# Data Programming in Python | BAIS:6040
# Text Processing with NLTK and TextBlob

Instructor: Jeff Hendricks 

Topics to be covered:
- Text processing with NLTK and text mining with TextBlob (+ exercises)
- Adding new columns (+ exercises)
- Popular keywords
- Searching for records containing a certain string

References: 
- NLTK official website (http://www.nltk.org/)
- Pandas official website (http://pandas.pydata.org/) 
- Python Data Science Handbook by Jake VanderPlas (http://shop.oreilly.com/product/0636920034919.do)
- Python for Data Analysis by Wes McKinney (https://www.oreilly.com/library/view/python-for-data/9781491957653/)
- TextBlob official website (https://textblob.readthedocs.io/en/dev/)

## Prerequisites

In [None]:
#! pip install nltk==3.5
# !pip install textblob
# ! python -m nltk.downloader stopwords
# ! python -m textblob.download_corpora

## Importing modules

In [None]:
from collections import Counter              # word counting
import nltk                                  # text processing
import pandas as pd                          # handling Pandas dataframes
from textblob import TextBlob                # sentiment analysis and language detection and translation 

nltk.download('punkt')
nltk.download('averaged_perceptron_tagger')
nltk.download('wordnet')
nltk.download('brown')
nltk.download('stopwords')
pd.set_option('display.max_colwidth', 200)   # set the maximum column width to 200

## Text processing with NLTK

In [None]:
text = "I am pleased to announce the launch of http://greatoutdoors.com . This new platform will allow all who love hiking to find enjoyable trails.

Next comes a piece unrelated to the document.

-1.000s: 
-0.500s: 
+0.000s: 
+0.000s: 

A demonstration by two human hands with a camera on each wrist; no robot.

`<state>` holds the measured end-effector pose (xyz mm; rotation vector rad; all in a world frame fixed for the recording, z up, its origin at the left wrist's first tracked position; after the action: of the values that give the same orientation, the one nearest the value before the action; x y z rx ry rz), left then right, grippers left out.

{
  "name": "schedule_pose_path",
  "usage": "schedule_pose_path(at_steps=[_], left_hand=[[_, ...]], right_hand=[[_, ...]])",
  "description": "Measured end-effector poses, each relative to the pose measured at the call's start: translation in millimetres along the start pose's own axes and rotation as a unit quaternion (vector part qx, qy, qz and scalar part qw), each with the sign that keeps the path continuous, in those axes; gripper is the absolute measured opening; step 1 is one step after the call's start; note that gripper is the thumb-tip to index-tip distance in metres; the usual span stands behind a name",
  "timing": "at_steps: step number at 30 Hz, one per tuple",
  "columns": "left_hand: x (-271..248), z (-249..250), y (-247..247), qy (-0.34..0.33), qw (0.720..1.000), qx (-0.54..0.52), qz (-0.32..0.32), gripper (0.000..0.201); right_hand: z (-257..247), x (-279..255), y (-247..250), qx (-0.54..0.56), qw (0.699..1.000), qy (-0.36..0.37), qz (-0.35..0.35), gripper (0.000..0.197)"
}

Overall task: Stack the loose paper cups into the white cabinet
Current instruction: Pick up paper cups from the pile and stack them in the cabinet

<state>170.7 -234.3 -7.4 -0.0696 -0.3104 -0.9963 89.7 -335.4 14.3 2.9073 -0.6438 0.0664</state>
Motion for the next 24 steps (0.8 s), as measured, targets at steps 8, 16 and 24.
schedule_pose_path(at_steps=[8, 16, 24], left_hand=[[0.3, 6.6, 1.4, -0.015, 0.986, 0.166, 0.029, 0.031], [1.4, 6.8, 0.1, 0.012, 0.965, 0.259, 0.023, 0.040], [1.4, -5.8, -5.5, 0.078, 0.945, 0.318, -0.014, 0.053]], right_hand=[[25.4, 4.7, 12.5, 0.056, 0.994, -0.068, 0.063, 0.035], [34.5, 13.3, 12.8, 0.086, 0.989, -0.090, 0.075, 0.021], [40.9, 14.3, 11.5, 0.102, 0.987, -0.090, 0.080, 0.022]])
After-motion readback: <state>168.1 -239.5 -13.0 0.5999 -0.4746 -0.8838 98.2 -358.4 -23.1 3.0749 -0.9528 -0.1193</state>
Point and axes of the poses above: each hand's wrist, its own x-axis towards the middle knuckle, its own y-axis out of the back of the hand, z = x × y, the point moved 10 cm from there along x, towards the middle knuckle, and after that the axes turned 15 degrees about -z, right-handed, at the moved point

This has been a priority of mine and I’m pleased to share that it is up and running! #KeepAmericaHiking"
text

In [None]:
sents = nltk.sent_tokenize(text)       # Tokenize text into sentences.

In [None]:
sents

In [None]:
tokens = nltk.word_tokenize(text)        # Tokenize text into words.

In [None]:
tokens

In [None]:
tagged_tokens = nltk.pos_tag(tokens)          # Tag each token with their part-of-speech tag.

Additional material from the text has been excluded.